Using the records below, repeat exactly the lines from the one holding "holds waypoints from" through the one holding "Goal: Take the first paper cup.", both ends included, and no others.
§ §
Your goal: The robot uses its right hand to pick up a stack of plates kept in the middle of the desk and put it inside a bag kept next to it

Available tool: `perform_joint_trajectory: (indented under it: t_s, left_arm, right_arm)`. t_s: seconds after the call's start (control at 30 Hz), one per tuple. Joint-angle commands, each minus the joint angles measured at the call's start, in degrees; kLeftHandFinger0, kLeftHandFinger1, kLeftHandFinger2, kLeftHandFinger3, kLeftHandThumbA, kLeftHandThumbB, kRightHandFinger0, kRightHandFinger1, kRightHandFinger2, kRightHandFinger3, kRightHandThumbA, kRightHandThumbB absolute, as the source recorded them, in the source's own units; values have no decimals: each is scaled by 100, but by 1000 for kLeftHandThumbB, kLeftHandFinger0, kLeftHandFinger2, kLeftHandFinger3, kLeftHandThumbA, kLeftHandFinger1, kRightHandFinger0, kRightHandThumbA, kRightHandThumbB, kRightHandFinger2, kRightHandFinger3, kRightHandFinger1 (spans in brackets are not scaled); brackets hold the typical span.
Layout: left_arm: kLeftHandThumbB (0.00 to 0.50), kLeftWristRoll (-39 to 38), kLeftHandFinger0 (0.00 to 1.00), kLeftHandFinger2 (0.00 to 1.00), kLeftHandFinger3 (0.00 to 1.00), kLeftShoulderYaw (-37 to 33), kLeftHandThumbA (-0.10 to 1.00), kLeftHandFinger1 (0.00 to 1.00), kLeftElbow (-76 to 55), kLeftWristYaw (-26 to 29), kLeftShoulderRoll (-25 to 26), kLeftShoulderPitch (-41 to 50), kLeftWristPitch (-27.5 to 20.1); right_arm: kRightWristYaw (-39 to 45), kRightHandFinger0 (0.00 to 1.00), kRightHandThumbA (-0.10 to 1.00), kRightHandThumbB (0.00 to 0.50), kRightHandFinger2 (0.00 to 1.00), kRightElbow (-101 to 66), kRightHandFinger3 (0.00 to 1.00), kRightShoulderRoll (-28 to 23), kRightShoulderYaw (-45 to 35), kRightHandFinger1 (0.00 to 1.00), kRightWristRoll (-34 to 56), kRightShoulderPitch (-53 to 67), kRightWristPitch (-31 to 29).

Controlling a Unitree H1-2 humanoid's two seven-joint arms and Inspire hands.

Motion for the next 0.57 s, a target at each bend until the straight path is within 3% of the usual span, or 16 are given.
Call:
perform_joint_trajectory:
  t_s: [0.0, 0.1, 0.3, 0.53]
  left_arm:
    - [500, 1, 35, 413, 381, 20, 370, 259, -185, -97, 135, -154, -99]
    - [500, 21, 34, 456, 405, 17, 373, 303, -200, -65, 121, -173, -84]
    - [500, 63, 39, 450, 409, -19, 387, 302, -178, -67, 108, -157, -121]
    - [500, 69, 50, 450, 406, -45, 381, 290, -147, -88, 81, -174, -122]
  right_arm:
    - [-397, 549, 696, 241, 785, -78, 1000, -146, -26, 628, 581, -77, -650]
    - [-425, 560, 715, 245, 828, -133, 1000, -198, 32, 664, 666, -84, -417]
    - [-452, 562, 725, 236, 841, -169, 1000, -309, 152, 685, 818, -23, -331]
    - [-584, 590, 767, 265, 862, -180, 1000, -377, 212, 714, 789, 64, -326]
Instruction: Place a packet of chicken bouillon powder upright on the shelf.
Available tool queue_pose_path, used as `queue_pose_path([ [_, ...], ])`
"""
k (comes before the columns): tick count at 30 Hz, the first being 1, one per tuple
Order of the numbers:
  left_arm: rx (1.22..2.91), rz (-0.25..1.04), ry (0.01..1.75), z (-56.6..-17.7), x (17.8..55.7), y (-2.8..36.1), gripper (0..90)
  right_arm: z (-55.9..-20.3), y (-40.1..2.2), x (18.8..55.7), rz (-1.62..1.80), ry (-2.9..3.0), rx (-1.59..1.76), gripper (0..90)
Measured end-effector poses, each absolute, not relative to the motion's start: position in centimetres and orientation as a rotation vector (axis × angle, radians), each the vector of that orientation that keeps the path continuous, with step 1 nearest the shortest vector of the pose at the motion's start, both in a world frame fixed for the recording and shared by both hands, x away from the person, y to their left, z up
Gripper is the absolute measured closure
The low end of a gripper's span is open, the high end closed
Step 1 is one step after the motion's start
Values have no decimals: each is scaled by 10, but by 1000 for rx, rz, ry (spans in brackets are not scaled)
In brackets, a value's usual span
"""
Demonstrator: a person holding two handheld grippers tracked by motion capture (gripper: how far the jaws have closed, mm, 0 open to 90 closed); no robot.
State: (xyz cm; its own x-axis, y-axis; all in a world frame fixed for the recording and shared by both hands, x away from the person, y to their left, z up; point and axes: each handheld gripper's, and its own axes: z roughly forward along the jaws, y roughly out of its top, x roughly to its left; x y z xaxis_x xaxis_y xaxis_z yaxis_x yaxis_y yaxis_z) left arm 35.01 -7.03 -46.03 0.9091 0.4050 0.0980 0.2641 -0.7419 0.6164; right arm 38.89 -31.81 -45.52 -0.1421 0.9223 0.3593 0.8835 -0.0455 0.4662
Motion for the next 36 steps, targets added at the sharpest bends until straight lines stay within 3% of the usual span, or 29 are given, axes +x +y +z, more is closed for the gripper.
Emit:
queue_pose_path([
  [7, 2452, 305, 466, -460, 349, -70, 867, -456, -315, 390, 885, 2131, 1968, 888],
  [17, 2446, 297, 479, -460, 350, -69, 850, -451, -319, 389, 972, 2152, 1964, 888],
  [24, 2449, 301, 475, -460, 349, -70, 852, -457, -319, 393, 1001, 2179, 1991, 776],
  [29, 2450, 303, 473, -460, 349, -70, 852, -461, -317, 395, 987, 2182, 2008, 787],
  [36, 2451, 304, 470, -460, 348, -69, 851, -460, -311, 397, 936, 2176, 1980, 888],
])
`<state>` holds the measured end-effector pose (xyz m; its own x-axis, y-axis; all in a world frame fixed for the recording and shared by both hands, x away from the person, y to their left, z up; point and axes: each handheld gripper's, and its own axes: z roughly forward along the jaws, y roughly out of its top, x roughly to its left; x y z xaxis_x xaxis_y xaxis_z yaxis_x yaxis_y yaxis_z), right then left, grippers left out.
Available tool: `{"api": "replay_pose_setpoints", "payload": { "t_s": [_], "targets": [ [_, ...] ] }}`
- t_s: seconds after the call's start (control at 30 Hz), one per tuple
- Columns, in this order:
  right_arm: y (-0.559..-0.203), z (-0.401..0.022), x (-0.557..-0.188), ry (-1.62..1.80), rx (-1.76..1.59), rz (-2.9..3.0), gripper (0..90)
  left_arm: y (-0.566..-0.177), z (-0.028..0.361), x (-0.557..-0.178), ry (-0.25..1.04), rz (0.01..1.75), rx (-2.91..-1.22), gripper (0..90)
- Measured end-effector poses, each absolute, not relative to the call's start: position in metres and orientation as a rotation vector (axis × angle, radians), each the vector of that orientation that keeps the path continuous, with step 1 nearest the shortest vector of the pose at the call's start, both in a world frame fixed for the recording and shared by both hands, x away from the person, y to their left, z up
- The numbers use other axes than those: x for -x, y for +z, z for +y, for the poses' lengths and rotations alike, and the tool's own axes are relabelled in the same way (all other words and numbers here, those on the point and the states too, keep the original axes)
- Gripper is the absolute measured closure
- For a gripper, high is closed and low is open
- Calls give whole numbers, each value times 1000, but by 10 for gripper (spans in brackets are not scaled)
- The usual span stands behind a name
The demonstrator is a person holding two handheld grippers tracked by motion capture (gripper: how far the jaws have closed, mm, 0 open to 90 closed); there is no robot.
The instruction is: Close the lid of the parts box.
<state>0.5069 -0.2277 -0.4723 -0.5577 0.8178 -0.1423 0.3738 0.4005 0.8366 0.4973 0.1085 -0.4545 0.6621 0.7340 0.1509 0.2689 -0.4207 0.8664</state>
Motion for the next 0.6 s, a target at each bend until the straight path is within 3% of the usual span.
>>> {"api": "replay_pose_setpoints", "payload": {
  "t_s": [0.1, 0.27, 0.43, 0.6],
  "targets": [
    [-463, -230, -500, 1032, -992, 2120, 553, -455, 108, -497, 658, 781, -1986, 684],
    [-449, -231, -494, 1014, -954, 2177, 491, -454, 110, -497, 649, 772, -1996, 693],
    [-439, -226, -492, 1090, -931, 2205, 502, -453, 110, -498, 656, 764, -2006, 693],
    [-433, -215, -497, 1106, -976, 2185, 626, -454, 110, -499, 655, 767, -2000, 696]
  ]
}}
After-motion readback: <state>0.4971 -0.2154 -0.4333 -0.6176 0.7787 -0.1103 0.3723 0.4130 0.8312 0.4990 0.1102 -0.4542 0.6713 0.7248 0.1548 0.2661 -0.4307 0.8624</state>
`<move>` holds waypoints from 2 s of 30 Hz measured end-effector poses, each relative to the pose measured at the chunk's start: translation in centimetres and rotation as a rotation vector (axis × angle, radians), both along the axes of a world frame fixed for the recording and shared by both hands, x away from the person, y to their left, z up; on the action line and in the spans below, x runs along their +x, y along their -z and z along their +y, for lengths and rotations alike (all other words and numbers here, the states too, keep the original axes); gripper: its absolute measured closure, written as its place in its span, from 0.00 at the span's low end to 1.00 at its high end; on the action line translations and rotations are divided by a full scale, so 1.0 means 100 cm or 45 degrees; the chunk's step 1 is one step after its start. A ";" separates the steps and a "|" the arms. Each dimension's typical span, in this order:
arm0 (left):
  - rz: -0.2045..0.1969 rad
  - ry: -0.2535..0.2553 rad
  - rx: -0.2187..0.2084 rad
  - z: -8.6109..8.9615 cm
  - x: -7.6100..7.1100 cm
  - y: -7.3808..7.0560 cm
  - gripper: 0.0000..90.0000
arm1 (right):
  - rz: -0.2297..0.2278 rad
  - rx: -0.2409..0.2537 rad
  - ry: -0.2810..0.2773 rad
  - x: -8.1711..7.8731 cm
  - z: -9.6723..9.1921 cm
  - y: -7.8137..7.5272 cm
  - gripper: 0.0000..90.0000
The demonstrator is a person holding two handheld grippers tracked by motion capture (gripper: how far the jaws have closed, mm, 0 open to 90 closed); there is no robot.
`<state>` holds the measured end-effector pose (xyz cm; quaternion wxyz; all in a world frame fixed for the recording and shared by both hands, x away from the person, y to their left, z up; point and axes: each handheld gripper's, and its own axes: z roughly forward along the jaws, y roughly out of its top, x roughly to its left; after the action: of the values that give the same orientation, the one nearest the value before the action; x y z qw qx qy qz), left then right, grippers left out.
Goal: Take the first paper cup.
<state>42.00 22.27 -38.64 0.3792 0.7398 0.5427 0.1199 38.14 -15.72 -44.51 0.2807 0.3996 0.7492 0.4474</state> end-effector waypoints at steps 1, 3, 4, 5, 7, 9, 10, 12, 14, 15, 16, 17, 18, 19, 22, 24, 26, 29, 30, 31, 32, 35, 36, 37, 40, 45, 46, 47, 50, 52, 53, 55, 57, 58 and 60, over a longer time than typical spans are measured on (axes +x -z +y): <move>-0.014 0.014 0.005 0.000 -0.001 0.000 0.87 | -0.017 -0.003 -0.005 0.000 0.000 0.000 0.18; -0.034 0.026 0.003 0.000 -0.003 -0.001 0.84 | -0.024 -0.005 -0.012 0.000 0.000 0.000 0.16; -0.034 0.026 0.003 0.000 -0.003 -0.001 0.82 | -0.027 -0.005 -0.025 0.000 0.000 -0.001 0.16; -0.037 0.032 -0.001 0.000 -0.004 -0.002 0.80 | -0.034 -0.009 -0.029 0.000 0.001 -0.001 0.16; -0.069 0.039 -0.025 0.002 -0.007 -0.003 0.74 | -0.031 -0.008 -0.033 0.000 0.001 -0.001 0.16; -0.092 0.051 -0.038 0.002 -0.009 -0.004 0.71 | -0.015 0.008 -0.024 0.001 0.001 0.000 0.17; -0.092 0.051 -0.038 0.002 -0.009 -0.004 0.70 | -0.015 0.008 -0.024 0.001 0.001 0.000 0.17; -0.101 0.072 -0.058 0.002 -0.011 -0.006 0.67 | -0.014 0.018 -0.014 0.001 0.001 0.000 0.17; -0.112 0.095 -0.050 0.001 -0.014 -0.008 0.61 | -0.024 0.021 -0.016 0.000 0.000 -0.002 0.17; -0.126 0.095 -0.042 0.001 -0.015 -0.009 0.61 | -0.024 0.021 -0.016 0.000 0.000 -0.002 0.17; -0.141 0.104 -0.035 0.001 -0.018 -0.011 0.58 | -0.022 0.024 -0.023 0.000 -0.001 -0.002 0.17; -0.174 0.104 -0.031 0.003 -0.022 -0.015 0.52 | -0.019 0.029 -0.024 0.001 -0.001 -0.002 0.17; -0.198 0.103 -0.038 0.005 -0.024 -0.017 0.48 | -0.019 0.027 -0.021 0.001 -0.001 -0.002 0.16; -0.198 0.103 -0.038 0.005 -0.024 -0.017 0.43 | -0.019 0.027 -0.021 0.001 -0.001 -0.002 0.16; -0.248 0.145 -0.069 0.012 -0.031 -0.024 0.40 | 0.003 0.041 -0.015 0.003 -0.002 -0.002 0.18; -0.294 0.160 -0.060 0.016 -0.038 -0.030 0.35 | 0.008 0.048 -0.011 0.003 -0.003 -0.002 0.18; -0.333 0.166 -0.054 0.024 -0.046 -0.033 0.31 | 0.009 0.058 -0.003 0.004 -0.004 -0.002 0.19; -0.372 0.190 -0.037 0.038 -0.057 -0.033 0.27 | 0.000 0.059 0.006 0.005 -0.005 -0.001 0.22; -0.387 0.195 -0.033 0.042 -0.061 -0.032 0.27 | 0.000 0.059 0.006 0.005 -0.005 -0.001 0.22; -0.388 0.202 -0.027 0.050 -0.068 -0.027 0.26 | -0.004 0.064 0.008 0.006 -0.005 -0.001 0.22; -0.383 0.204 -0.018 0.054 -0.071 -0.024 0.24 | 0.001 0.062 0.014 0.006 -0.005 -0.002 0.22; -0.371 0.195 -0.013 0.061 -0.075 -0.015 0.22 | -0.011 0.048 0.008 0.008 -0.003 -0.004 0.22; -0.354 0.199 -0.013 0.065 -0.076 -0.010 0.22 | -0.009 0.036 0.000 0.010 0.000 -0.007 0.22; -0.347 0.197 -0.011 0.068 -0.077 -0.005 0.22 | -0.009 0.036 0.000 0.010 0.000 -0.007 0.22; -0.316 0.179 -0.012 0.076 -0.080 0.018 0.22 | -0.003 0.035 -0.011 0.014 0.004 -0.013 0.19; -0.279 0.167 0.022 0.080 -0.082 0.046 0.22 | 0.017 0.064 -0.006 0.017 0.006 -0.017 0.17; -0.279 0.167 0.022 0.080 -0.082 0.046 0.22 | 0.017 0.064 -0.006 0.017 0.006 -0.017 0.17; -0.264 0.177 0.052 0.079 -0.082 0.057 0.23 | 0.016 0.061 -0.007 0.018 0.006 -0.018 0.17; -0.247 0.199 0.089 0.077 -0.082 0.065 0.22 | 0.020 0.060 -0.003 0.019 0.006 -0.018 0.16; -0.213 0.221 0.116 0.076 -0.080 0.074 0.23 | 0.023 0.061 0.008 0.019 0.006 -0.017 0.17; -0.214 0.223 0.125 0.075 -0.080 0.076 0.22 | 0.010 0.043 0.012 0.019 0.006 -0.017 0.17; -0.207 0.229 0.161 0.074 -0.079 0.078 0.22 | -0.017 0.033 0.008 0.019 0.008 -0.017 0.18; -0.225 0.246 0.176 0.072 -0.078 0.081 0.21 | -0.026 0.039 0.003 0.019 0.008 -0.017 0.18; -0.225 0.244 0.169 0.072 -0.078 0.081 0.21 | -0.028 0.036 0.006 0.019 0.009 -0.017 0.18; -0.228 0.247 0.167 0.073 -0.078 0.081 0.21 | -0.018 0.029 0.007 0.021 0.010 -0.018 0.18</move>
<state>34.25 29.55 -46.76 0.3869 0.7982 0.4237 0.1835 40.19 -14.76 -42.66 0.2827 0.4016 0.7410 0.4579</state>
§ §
=== Exercise answer ===
`<move>` holds waypoints from 2 s of 30 Hz measured end-effector poses, each relative to the pose measured at the chunk's start: translation in centimetres and rotation as a rotation vector (axis × angle, radians), both along the axes of a world frame fixed for the recording and shared by both hands, x away from the person, y to their left, z up; on the action line and in the spans below, x runs along their +x, y along their -z and z along their +y, for lengths and rotations alike (all other words and numbers here, the states too, keep the original axes); gripper: its absolute measured closure, written as its place in its span, from 0.00 at the span's low end to 1.00 at its high end; on the action line translations and rotations are divided by a full scale, so 1.0 means 100 cm or 45 degrees; the chunk's step 1 is one step after its start. A ";" separates the steps and a "|" the arms. Each dimension's typical span, in this order:
arm0 (left):
  - rz: -0.2045..0.1969 rad
  - ry: -0.2535..0.2553 rad
  - rx: -0.2187..0.2084 rad
  - z: -8.6109..8.9615 cm
  - x: -7.6100..7.1100 cm
  - y: -7.3808..7.0560 cm
  - gripper: 0.0000..90.0000
arm1 (right):
  - rz: -0.2297..0.2278 rad
  - rx: -0.2409..0.2537 rad
  - ry: -0.2810..0.2773 rad
  - x: -8.1711..7.8731 cm
  - z: -9.6723..9.1921 cm
  - y: -7.8137..7.5272 cm
  - gripper: 0.0000..90.0000
The demonstrator is a person holding two handheld grippers tracked by motion capture (gripper: how far the jaws have closed, mm, 0 open to 90 closed); there is no robot.
`<state>` holds the measured end-effector pose (xyz cm; quaternion wxyz; all in a world frame fixed for the recording and shared by both hands, x away from the person, y to their left, z up; point and axes: each handheld gripper's, and its own axes: z roughly forward along the jaws, y roughly out of its top, x roughly to its left; after the action: of the values that give the same orientation, the one nearest the value before the action; x y z qw qx qy qz), left then right, grippers left out.
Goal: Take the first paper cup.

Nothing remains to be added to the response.